Chief executive Joe Kaeser is trying to streamline the company’s sprawling portfolio and change the corporate culture to help it close a profitability gap with rivals General Electric and ABB.

But he is fighting on many fronts as slowing economic growth in major markets dampens appetite for infrastructure spending while structural change and weak demand challenge the energy businesses that account for about 40 per cent of Siemens’ sales.

Profit from Siemens’ industrial businesses in the quarter to end-March was €1.7 billion after €98 million in restructuring costs for job cuts. That was below a Reuters poll average of €1.78 billion.

The trains-to-turbines group confirmed its full-year targets, including an industrial profit margin of 10-11 per cent, after making nine per cent in its fiscal second quarter, down from 10.3 per cent a year earlier.

“While the company has maintained full-year guidance, we struggle to see how the company will reach a 10-11 per cent industrial margin,” analysts at Barclays said. Group orders rose seven per cent on a comparable basis to a better-than-expected €20.8 billion, helped by large rail orders, while sales were flat at €18 billion. Siemens had guided to a slight organic sales decline.

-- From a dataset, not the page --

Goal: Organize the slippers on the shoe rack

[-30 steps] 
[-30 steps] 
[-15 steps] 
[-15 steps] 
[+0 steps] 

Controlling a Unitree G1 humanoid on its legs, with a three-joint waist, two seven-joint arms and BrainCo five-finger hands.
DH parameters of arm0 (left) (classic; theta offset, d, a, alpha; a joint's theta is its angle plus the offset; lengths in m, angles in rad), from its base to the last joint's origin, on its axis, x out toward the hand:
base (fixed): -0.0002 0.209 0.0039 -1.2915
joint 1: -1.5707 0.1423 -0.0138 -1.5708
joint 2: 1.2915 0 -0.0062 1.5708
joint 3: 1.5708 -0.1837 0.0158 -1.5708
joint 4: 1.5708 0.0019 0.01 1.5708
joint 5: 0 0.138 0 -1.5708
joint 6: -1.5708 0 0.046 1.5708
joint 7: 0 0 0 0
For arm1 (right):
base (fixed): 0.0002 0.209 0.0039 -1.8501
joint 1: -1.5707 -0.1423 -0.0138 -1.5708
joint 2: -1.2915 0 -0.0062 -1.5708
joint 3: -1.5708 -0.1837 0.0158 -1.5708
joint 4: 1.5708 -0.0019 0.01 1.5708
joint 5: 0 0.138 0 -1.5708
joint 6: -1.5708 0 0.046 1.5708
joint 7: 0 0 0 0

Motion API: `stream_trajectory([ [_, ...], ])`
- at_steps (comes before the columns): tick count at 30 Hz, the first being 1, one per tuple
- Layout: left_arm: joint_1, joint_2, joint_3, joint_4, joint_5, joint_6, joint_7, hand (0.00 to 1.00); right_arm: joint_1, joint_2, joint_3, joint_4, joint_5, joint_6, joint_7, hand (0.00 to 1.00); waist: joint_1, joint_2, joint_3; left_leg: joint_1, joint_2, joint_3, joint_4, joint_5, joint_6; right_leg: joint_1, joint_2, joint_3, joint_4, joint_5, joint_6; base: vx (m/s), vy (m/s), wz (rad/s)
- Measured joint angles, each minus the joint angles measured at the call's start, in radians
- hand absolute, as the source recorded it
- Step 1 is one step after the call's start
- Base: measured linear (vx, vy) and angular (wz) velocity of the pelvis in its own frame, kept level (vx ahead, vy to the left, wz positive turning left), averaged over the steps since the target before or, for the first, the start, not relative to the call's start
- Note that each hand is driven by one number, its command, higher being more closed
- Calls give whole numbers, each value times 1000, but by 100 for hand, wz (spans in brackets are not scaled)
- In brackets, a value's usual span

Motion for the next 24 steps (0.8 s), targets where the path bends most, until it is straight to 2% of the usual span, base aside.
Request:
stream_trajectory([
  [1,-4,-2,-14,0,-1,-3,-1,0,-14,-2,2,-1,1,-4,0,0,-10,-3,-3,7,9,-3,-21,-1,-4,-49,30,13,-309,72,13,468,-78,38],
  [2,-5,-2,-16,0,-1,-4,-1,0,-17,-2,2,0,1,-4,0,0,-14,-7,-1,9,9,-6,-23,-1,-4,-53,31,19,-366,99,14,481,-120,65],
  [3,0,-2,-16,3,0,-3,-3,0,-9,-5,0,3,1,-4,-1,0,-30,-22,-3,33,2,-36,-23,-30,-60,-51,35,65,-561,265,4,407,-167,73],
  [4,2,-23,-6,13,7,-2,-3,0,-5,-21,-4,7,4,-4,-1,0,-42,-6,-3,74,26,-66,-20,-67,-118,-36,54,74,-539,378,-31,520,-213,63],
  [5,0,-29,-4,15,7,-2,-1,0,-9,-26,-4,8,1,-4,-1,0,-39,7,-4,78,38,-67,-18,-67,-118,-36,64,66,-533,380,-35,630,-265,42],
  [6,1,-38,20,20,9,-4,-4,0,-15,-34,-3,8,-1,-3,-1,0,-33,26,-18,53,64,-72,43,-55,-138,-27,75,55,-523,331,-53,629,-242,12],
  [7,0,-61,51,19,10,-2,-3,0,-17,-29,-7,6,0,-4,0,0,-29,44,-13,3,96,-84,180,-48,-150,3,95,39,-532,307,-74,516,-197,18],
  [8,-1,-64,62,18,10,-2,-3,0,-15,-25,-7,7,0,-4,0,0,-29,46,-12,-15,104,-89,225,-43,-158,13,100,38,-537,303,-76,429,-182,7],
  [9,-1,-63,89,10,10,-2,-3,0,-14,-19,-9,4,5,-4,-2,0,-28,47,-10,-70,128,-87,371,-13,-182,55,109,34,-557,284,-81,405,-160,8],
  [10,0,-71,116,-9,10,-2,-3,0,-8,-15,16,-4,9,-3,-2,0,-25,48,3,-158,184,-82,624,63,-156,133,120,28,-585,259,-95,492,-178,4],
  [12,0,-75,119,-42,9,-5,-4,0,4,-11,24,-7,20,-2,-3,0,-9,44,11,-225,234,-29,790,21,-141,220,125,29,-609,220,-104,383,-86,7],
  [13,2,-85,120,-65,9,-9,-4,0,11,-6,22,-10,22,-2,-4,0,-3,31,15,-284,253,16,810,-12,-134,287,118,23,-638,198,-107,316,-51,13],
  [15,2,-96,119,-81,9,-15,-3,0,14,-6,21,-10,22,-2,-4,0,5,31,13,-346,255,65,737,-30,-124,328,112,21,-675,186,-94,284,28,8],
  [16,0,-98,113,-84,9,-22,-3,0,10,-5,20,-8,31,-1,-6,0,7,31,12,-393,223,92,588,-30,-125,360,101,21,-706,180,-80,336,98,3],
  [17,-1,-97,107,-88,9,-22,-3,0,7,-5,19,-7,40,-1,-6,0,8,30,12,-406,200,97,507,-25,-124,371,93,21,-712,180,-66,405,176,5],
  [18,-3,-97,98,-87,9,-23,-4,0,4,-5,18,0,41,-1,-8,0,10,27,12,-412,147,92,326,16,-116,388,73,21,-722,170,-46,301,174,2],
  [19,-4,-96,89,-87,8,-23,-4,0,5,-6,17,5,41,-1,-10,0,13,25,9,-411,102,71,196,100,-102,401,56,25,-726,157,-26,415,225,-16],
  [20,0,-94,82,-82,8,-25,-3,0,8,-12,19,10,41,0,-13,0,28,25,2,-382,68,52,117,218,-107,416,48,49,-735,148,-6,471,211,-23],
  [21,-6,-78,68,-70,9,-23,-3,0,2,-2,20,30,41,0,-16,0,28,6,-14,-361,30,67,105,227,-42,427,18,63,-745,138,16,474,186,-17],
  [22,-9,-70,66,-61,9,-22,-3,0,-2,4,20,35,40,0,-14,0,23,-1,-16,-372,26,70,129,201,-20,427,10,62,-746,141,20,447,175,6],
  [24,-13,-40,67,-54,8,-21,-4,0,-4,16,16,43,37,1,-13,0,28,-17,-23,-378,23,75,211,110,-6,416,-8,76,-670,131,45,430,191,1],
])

Siemens said it would restructure its chronically underperforming businesses, which it identified last year as accounting for 18 per cent of revenues and zero profit.

“Siemens will concentrate on putting the businesses back on a sustainably profitable basis primarily through its own efforts,” the company said, confirming a Reuters story from last week.

Profit from Siemens’ digital factory unit, where it hopes to gain an edge by combining its expertise in factory automation and industrial software, fell 13 per cent to €355 million, missing the Reuters poll average of €429 million.

Power and gas profit fell 34 per cent, less than expected, while healthcare – its most profitable unit, which it is splitting off from the group – had a two per cent decline.